New link to rural media.
You will see a new listing this month on our page of links related to agricultural communications. It is the web site of the Rural Media Association of South Australia (RMASA), an association of rural journalists and others in the rural sector of South Australia who deliver information of interest or benefit to the rural community. You will find on the site current information about goals, activities and committees of the organization.
Please let us know if you are aware of other professional rural communicator groups with web sites not yet included in our page of related links.
A survey report deposited recently in the Documentation Center sheds light on current public opinion about food safety. The document is: “Food safety survey revealing: study shows consumer acceptance of irradiation increasing,” Food Safety Digest, November/December 1997.
CMF&Z Public Relations conducted this survey among U.S. consumers and editors who cover food and food safety issues. Results suggest that consumers are becoming more concerned about the safety of food. The study also identifies food safety issues of greatest concern to consumers and shows sharp differences between consumers and editors on why food safety is becoming more important.
Let us know if you would like to see this report and do not have access to it, locally.

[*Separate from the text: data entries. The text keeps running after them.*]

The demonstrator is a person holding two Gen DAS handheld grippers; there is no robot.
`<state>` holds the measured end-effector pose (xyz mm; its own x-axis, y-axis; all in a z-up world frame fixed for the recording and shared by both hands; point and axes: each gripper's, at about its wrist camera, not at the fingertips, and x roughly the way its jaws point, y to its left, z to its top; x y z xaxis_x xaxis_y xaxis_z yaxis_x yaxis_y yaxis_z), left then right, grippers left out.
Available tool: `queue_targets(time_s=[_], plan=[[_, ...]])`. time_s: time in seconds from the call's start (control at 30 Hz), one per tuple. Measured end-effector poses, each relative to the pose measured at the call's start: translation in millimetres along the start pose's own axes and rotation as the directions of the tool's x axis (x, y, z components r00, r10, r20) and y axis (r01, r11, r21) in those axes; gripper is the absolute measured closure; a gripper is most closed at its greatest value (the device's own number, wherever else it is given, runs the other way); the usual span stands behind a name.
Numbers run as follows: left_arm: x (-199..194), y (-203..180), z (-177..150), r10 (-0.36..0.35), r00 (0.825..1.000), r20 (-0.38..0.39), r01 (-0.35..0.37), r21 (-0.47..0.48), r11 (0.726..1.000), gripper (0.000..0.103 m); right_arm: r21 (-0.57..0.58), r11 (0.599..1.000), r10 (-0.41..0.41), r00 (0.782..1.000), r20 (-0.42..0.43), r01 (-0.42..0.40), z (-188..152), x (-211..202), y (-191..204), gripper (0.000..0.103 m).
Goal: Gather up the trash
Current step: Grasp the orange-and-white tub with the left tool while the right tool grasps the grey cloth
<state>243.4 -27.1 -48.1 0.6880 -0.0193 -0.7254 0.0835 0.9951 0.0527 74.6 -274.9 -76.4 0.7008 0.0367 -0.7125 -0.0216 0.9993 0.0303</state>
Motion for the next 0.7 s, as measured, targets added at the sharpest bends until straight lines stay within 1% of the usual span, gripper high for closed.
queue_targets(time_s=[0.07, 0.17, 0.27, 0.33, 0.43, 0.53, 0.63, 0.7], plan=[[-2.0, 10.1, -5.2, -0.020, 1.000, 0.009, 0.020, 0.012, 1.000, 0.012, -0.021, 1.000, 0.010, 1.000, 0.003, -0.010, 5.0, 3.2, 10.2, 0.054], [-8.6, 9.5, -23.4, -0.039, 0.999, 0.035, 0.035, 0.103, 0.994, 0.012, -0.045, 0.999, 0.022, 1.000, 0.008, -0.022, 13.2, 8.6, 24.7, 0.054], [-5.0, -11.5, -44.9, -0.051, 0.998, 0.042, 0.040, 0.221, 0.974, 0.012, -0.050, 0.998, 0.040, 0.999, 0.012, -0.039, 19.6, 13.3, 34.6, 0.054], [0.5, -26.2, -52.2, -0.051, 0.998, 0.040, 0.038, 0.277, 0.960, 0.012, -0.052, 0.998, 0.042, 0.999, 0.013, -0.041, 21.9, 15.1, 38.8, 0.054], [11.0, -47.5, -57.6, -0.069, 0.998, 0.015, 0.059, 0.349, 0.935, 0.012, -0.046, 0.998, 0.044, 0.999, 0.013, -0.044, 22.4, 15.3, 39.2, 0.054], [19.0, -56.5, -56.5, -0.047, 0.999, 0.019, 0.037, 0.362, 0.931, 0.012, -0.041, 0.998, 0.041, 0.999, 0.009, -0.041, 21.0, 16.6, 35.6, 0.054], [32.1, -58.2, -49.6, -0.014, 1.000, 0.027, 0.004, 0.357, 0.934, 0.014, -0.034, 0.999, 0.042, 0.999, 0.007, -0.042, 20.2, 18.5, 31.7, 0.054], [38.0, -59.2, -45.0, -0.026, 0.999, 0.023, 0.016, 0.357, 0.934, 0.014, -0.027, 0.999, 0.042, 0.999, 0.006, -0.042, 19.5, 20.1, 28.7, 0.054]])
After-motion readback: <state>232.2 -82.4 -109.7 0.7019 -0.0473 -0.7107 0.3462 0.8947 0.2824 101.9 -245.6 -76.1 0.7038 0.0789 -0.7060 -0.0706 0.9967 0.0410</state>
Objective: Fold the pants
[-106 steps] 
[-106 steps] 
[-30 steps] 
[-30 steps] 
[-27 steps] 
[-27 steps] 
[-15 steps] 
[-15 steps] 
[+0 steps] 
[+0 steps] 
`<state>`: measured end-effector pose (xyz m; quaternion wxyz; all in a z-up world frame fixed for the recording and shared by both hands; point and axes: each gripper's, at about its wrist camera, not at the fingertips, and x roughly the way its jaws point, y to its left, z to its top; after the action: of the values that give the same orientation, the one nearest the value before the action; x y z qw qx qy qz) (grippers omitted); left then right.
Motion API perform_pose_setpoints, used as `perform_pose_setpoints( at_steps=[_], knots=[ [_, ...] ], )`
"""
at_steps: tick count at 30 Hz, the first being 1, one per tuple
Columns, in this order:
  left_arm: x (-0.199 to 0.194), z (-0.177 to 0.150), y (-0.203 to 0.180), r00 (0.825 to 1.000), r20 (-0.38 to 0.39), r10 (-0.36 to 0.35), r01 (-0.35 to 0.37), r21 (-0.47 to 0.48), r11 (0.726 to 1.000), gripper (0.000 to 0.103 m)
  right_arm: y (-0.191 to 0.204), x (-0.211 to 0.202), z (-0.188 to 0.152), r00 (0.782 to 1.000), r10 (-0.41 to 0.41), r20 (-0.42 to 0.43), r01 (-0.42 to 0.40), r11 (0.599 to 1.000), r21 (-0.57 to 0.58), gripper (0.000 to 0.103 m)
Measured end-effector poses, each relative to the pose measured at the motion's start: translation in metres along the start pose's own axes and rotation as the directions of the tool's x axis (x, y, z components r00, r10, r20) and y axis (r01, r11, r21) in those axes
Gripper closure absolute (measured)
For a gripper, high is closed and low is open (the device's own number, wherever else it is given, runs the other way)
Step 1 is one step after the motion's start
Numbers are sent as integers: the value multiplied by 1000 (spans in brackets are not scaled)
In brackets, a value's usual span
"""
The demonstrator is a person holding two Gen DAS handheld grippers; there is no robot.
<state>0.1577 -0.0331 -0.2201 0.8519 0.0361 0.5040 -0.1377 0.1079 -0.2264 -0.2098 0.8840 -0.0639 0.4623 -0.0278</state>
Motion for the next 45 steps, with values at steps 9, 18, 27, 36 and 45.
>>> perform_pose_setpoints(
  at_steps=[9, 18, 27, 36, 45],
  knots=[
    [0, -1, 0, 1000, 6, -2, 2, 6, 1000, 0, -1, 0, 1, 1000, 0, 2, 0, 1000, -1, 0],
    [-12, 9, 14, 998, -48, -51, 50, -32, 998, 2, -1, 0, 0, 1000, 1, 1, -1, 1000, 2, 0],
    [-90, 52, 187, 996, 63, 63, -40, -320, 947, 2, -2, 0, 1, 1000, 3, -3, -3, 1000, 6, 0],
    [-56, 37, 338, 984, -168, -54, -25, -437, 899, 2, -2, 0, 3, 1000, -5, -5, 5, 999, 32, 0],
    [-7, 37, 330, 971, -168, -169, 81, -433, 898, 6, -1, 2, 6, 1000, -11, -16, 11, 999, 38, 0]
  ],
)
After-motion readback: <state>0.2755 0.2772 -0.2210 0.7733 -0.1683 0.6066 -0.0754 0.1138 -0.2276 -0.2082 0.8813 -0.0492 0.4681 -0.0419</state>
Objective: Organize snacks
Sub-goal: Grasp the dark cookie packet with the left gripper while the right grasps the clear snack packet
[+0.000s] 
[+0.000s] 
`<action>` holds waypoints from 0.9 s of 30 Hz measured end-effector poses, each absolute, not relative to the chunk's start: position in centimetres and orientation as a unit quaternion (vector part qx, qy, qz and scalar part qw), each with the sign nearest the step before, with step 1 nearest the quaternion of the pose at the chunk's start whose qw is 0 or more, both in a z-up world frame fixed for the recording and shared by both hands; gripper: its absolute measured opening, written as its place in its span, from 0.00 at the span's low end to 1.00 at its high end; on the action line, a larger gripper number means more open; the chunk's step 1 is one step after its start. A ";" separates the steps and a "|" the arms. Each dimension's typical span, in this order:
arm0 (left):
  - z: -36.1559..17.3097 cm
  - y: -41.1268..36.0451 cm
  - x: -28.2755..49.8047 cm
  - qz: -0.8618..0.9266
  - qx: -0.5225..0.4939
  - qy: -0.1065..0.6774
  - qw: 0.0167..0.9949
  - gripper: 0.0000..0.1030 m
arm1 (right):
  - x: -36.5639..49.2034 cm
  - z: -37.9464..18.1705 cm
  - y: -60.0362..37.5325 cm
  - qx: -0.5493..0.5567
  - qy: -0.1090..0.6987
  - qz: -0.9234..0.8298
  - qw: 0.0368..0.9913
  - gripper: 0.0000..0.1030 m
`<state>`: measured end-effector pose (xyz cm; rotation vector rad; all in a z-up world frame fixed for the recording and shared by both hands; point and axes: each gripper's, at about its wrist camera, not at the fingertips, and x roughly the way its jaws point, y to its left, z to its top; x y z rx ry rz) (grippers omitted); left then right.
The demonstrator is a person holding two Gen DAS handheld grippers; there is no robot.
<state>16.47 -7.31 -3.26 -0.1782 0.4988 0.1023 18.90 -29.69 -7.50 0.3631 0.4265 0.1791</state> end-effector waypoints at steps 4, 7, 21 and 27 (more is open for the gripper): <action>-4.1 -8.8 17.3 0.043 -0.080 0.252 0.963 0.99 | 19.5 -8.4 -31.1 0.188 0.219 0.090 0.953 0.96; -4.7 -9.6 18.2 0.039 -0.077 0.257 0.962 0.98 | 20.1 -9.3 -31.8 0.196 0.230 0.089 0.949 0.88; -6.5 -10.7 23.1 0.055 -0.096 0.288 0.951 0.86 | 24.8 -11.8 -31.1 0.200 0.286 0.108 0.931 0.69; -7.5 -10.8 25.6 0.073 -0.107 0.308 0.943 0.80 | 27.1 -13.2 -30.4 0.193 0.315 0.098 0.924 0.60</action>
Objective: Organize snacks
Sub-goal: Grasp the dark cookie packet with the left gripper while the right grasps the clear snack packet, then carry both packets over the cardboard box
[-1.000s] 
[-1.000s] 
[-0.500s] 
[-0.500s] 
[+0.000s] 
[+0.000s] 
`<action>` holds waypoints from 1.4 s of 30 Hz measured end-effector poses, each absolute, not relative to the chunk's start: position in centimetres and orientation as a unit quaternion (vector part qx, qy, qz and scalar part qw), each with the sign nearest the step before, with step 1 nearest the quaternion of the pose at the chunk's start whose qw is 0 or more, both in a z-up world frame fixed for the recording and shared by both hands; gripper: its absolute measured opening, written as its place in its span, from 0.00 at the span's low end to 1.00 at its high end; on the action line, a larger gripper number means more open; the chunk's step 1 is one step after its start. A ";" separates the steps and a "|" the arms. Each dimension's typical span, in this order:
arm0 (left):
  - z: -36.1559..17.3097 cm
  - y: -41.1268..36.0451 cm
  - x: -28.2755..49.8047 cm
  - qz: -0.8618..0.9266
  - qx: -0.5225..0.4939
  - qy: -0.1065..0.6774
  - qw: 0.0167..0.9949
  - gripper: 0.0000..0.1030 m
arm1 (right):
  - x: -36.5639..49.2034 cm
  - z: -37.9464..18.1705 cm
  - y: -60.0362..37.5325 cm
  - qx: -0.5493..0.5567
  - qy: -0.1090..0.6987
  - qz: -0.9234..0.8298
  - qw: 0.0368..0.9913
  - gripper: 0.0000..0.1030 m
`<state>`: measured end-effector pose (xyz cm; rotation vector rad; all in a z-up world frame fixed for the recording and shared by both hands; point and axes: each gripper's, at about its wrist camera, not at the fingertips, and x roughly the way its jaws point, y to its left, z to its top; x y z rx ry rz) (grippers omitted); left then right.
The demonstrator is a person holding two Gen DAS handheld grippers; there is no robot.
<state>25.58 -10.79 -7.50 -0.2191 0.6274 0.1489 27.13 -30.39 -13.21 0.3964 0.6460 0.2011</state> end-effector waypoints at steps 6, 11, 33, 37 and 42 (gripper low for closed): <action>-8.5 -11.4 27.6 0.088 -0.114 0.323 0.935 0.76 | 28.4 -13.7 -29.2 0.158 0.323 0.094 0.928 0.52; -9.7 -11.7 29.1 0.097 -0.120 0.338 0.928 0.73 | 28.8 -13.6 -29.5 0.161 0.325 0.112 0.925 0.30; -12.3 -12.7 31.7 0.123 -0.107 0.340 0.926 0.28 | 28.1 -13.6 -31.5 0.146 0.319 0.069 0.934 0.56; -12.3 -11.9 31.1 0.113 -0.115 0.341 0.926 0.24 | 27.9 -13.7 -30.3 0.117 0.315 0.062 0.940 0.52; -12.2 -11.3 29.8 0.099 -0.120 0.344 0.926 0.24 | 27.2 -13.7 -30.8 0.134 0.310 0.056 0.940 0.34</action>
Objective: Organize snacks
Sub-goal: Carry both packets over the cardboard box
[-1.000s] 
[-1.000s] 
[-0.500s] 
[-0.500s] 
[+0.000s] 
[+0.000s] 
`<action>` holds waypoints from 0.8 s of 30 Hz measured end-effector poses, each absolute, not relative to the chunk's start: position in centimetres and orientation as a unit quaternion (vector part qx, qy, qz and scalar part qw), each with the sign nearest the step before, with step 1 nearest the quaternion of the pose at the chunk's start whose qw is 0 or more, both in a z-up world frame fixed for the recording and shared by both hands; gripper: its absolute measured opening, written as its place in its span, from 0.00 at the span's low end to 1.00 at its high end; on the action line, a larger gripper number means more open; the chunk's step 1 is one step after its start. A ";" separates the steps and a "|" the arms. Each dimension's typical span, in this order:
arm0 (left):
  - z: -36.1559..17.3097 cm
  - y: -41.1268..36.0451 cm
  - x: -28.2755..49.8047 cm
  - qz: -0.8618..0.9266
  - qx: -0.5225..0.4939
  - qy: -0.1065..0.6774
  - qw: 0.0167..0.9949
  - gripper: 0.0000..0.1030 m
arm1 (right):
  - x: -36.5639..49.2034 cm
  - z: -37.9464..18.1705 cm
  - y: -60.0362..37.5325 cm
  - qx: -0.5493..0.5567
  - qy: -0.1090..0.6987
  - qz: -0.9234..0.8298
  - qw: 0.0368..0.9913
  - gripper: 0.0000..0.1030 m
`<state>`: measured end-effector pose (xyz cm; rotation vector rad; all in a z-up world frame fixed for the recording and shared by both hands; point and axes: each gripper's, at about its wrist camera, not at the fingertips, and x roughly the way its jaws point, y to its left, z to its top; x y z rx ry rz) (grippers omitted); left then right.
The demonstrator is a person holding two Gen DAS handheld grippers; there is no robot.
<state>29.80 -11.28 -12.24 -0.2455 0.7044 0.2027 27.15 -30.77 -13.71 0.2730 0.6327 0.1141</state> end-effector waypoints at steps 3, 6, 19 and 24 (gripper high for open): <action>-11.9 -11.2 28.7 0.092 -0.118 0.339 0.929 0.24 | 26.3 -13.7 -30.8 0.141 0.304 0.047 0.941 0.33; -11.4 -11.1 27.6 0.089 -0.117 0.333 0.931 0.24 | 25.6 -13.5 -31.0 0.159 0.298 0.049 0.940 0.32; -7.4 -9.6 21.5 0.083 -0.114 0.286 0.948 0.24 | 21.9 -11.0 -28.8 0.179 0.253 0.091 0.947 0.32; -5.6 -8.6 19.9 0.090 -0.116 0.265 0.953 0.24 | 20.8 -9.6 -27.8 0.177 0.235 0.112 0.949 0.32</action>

Professor Bob Hays, agricultural communications faculty member and coordinator of the Agricultural Communications Documentation Center here at the University of Illinois, recently published his fifth book. It is entitled A Race at Bay: New York Times Editorials on “the Indian Problem,” 1860-1990 (Southern Illinois University Press, Carbondale, 1997. 357 pp.)
Through analysis of editorials in the Times, Hays examines what the newspaper commonly referred to over a 40-year period as “the Indian Problem.” The paper published nearly a thousand editorials about Native Americans between 1860 and 1900. Hays analyzes how editors addressed major aspects of the subject: status of the Indian, national Indian policy, the chiefs, massacres, treaties, public opinion, role of the press and others.
Hays reports, Times editors found public apathy and ignorance on the topic, plus a prevailing public opinion quite different from their own. He observes that by 1900 the paper “had come full circle in its philosophy concerning the Native American as ward of the nation.” Early editorial concerns that often centered on “thieving, murdering Indians” had shifted over the 40 years toward broken promises, land-grabbing settlers, graft and incompetence in government services, unfair taxes, flawed public policies and other injustices to Native Americans.
“I hope the retelling adds something to our understanding of why things are the way they are,” Hays explains, in describing the intent of this book. “If we understand better how we got here, we may be better prepared to decide where we ought to go next.”
Observes Mark Stober, an agricultural marketing communicator who works with Dudnyk Advertising and Public Relations. He is a former president of the American Association of Agricultural Communicators of Tomorrow.
Stober notes that communications in agriculture is changing rapidly, but he wonders if anyone is chronicling and analyzing the changes. His interest is more than academic in nature. He notes that, early in his career, he gained valuable perspective from studies of developments in rural media. The studies helped him understand the historic underpinnings of some of the communications organizations and changes that he has seen.
He wonders who are generating research to help today’s young agricultural communicators understand and respond to the many changes they see around them.
Yes, it is true that some folks in midwestern America like their steaks cooked thoroughly. A sign above the kitchen door of one small-town restaurant in central Illinois reads: “When the smoke alarm goes off, it’s done.”